I do go 40 mainly because if I didn't like it I know I can get my money back easy.


----------



## Holbs (Nov 4, 2012)

These planes were all purchased via auctions on large lots (multiple items in a box). No money back on these  Very rusted in all need rehabbed. I have duplicates of all these planes to be rehabbed into primary users.


----------



## BlasterStumps (Mar 13, 2017)

I'd tune up a 40. I have several 40's but I wanted a wider one so I cambered the cutting edge on a Harbor Freight 4.


----------



## wormil (Nov 19, 2011)

If you have a 40, you have a scrub plane. You keep saying that 5&6 are popular for scrubs but before today I've never heard of anyone using either one as a scrub and considering scrub planes are narrow and short it doesn't make sense. A cheap no 4 has a big enough mouth, all you need to do is radius the blade, and if you can stand pushing it, Bob's your uncle. But again, you already have a 40 so why convert anything.


----------



## dhazelton (Feb 11, 2012)

I was gonna suggest the Harbor Freight plane as well. If you have to experiment I'd choose something that's no great shakes to ruin.


----------



## bbasiaga (Dec 8, 2012)

The harbor freight no 33 plane is another popular conversion. Mouth is huge already, so all you need is to camber the blade. They are only 15 bucks.
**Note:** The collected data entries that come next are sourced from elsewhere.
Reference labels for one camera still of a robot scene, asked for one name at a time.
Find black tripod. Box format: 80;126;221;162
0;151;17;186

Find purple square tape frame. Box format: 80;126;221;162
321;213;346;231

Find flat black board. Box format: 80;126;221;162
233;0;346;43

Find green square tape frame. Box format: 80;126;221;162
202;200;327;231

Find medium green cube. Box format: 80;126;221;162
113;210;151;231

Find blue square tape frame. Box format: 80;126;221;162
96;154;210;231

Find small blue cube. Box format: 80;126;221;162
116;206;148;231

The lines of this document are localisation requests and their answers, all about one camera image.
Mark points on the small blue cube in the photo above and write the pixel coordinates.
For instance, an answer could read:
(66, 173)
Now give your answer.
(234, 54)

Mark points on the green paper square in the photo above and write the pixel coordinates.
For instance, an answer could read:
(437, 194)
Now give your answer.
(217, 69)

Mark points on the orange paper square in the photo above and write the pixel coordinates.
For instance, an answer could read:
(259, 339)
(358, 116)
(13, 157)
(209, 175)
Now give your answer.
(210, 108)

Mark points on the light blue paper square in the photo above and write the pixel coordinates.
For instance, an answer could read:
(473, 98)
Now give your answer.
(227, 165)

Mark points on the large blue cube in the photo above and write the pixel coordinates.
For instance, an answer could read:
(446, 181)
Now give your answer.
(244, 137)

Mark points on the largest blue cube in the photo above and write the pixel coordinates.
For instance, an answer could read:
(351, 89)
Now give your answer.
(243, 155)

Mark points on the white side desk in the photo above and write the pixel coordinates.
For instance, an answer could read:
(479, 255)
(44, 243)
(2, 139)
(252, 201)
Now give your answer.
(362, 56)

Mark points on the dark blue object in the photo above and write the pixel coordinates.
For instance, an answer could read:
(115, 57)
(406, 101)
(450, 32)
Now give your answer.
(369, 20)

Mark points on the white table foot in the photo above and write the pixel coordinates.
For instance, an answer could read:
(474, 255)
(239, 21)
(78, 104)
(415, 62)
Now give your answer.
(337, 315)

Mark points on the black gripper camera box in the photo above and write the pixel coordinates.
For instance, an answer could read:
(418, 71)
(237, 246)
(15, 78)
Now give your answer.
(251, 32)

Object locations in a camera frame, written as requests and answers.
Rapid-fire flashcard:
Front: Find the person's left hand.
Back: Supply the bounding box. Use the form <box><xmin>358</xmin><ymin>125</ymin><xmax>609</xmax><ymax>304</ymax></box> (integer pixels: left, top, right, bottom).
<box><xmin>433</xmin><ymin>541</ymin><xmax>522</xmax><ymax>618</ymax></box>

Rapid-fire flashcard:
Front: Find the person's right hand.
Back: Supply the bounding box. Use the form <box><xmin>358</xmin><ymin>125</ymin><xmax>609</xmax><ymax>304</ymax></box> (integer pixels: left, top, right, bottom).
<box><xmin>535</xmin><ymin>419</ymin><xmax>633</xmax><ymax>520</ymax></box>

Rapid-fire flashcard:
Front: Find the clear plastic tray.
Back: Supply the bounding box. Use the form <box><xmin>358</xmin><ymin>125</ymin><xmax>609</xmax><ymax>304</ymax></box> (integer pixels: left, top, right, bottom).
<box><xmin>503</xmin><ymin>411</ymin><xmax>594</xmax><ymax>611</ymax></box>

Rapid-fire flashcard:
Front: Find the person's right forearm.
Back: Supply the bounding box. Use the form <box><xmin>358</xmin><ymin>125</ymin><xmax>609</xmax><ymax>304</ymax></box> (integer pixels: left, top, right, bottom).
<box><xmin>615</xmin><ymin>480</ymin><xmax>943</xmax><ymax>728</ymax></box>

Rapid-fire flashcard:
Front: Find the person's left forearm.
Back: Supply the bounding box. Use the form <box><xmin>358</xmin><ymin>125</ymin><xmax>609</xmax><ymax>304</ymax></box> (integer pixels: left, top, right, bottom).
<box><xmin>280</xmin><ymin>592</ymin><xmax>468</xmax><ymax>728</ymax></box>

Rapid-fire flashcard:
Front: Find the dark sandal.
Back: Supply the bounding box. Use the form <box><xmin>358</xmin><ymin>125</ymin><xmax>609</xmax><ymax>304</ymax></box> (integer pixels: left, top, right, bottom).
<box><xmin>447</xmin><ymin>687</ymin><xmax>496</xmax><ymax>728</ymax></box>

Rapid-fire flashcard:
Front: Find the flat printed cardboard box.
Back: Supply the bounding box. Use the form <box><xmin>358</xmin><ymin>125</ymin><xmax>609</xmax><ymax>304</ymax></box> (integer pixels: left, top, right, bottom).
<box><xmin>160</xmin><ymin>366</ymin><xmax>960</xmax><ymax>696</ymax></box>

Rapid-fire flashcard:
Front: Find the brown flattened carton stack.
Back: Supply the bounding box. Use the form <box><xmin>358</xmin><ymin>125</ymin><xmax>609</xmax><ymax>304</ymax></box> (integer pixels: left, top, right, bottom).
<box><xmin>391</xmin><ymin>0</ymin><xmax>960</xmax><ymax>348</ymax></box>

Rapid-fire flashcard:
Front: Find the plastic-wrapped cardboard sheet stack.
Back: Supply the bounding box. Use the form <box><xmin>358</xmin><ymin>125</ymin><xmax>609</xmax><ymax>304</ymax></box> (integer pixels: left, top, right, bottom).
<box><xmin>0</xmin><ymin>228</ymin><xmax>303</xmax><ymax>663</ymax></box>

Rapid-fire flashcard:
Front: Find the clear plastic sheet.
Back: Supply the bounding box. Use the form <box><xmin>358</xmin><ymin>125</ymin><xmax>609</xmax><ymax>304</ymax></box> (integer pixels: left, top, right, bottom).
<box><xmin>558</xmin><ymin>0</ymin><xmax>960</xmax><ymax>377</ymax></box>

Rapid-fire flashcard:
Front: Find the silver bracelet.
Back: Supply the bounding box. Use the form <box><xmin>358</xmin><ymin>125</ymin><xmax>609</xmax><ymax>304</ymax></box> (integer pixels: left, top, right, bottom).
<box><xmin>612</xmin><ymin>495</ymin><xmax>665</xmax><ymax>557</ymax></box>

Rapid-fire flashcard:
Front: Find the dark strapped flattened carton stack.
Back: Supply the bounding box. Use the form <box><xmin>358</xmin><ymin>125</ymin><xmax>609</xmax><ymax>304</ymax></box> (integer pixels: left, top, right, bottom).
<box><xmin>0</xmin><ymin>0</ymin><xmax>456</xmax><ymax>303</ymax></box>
If you aren't going to open the mouth on one of your vintage planes, then all you are doing is regrindimg the blade. That is a reversible procedure, at least once or twice before the blade gets too short.

Brian


----------



## donwilwol (May 16, 2011)

A #6 scrub? Are you the Hulk? You're making my muscles hurt just thinking about it.


----------



## JayT (May 6, 2012)

Depends on if you want a true scrub plane or a plane to work the faces of rough stock. For a true scrub plane, you want a narrow, light plane with a dramatic camber and a very wide open mouth. These can take very deep cuts in a narrow path. Some have posited that scrub planes were not originally intended to work rough stock due the the narrow cut, but were instead used as a way to narrow the width of a board instead of trying to use a hand saw to rip off a very thin piece.

For working rough stock, a fore plane is my choice. Fore planes tend to be wider and longer than scrubs. They are also cambered, but not as dramatically. A fore plane will take off just as much material as a scrub, but it will be over a wider path that is not as deep. For taking out cup or twist or working a board down to desired thickness, I find a fore plane is much preferable, as it is far to easy to take off too much depth with a scrub. I've tried several sizes as a fore plane and prefer a 5-1/2 or 6 for this use. It is a workout, but the added mass of the plane helps when taking those wide, thick shavings. The additional length also helps to straighten and flatten the board.

If you want a true scrub, use the 40, #4 or one of the coffin smoothers. If you want a fore plane, the #6 or the wooden jack would be a good choice. To split the difference, a #5 works great, which is probably why many people use them. That, plus they are extremely cheap and easy to find.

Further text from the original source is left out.